Then, pin the corners, around the back, in an area that will not show in the finished frame. This is to ensure that the final product will stretch SQUARE, and not twist the frame, as you stretch and staple. Very important that the frame does not end up twisting, or the corners being off-square.


Then, you make sure again that it is square with the frame, and then pin the canvas right in the middle of the frame stetcher bars on each side, so the tension that you feel is right (in the screen tightness) is evident.. in the middle of the screen. basically, it is stapled, once on each side, exactly in the middle of each rail, or stretcher bar.


then, you put one staple, on each side of that first staple, stretching the canvas over the bar(for a total of three staples, on that side!, at this point!), and towards the corner.. You are moving out from the center of the bar, towars the corners.


One staple, on each side of the area you are working on. Then, you move to the opposite side. Then across from one another.


To rei-terate... one side, the opposite, then the side not yet worked on (which is 90 degrees fom the sides you just did), then the last side. One staple, on each side of that fist center one. Repeat until done out to the corners.


Fold over the corners of the canvas, and then staple down that last bit (the coner bit will 'fold over' as there is excess canvas in the finished corner).


If you fail to do it this way, your frame will twist, and/or you will have consistency problems in your stretching or surface.


This from a friend who owned a artist's shop, who did all his own frames for re-sale. Huge ones as well. He lent me his air powered staple gun. I have my own compressor.
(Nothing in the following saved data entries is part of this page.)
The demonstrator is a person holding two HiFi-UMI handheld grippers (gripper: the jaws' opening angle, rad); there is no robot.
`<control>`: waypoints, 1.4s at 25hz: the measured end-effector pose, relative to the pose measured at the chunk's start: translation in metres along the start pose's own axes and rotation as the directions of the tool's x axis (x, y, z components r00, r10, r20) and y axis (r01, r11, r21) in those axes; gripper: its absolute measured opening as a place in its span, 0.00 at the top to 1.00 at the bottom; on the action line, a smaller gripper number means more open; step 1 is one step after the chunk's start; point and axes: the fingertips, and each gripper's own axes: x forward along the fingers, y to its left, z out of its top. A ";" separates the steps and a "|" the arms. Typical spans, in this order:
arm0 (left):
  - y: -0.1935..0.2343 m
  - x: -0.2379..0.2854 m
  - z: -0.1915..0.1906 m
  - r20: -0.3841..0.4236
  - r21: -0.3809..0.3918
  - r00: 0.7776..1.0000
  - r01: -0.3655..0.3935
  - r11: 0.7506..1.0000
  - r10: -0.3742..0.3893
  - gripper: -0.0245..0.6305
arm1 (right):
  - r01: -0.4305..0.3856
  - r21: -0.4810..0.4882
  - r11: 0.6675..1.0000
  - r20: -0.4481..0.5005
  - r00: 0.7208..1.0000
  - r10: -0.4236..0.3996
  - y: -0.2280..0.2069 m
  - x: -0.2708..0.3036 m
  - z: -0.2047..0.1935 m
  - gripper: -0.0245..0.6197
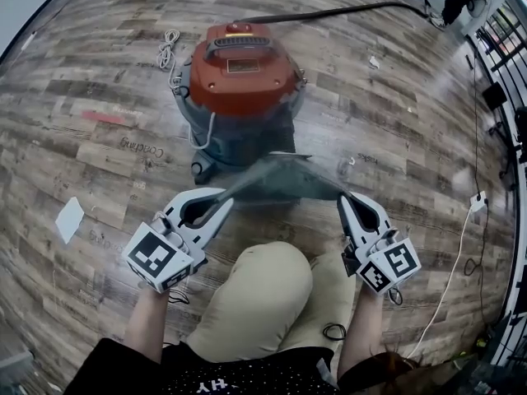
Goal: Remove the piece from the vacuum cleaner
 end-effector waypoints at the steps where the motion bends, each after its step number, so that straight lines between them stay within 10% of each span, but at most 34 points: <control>1: -0.002 -0.001 0.003 0.001 0.000 1.000 0.006 1.000 -0.006 0.92 | 0.004 -0.001 1.000 0.001 1.000 -0.004 0.000 -0.001 0.001 0.92; 15: -0.001 -0.007 0.029 0.222 -0.063 0.975 0.029 0.998 -0.014 0.91 | 0.072 0.014 0.997 0.071 0.995 -0.073 -0.015 -0.024 0.013 0.92; 19: 0.008 -0.010 0.036 0.291 -0.131 0.957 0.026 0.991 0.014 0.62 | 0.069 0.085 0.994 0.117 0.990 -0.079 -0.017 -0.030 0.014 0.62; 23: 0.027 -0.009 0.029 0.249 -0.095 0.961 -0.098 0.991 0.119 0.62 | 0.110 0.087 0.990 0.107 0.987 -0.119 -0.027 -0.031 0.013 0.59; 25: 0.028 -0.008 0.024 0.210 -0.062 0.968 -0.126 0.990 0.136 0.64 | 0.084 0.078 0.993 0.084 0.992 -0.090 -0.022 -0.027 0.011 0.60; 27: 0.024 -0.005 0.018 0.150 0.007 0.978 -0.150 0.989 0.147 0.95 | 0.051 0.090 0.995 0.087 0.994 -0.059 -0.014 -0.022 0.010 0.69; 29: 0.020 -0.004 0.014 0.122 0.052 0.983 -0.144 0.988 0.137 0.95 | 0.028 0.113 0.993 0.106 0.994 -0.040 -0.008 -0.019 0.012 0.95; 35: 0.010 0.002 0.012 0.110 0.059 0.989 -0.102 0.993 0.095 0.95 | -0.038 0.083 0.996 0.109 0.994 0.029 0.011 -0.007 0.015 0.95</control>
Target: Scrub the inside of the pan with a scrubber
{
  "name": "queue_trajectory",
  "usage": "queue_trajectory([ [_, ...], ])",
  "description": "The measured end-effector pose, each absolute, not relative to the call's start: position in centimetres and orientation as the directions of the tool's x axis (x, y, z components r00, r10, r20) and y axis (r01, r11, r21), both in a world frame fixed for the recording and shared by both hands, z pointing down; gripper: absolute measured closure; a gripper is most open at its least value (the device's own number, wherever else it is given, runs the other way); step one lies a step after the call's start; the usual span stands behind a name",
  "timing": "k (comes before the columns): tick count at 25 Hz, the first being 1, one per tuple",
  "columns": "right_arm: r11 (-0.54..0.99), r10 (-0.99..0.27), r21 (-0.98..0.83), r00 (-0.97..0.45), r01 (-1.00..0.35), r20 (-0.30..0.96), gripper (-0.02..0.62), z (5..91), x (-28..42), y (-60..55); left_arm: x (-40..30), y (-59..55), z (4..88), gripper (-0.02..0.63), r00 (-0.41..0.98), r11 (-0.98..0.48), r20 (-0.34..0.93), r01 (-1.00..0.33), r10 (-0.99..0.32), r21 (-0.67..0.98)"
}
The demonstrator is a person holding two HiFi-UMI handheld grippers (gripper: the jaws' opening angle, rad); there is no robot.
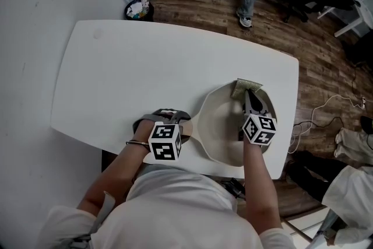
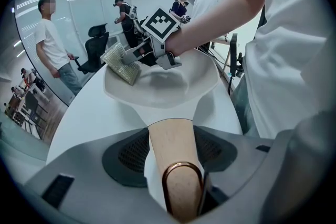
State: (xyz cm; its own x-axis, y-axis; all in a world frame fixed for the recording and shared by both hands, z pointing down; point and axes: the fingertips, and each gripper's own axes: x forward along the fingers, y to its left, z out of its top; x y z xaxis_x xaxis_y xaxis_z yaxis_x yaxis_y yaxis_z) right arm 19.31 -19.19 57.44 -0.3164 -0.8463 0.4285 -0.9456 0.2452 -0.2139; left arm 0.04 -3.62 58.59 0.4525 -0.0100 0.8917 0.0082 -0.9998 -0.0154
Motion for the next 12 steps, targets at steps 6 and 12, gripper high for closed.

The amount of tension is up to you. Be realistic. remember, it will add up, so, some is DEFINITELY desired, just.. this is not a bicycle.. don't hammer the tightness until things break. Lotsa tension is not good. That will virtually guarantee twisting over time, as the thing settles. Besides, the paint drying (if you use any), will tighten the frame even more.


Not quite floppy canvas (not loose by any means, but a little more tightness desired) can be easily tightened to the exact right amount, when paint is applied to a canvas.


------------------

goosystems.com


Ken Hotte

[email protected]

[email protected]


[This message has been edited by KBK (edited 08-11-2001).]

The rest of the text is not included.